> [Problem details]
After finding the line that contains "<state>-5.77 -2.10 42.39" in the material below, print that line and all subsequent lines exactly, up to and including the last.

- - - - -

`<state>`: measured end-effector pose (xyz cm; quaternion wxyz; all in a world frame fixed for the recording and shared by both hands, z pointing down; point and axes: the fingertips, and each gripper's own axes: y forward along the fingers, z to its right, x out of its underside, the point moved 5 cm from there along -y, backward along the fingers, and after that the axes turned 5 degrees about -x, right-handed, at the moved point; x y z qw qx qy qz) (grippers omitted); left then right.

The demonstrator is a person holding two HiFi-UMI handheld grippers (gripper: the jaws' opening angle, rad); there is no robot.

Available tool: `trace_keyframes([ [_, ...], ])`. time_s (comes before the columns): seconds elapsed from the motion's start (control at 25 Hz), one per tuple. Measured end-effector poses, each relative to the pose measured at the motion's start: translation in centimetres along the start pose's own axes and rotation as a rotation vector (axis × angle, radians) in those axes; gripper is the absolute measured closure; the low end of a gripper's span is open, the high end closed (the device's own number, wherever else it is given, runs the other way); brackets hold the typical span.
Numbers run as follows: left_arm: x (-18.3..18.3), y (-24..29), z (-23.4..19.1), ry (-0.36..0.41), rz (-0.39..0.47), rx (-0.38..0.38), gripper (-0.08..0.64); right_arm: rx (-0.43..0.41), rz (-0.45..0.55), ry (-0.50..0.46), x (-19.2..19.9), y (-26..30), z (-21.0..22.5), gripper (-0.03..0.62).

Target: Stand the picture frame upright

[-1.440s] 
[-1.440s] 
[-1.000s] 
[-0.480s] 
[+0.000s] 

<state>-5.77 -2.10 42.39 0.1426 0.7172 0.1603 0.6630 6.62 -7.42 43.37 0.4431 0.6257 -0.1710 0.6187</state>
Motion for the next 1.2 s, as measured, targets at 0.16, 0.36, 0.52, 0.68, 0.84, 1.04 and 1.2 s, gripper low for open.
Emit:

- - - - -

> [Expected answer]
<state>-5.77 -2.10 42.39 0.1426 0.7172 0.1603 0.6630 6.62 -7.42 43.37 0.4431 0.6257 -0.1710 0.6187</state>
Motion for the next 1.2 s, as measured, targets at 0.16, 0.36, 0.52, 0.68, 0.84, 1.04 and 1.2 s, gripper low for open.
Emit:

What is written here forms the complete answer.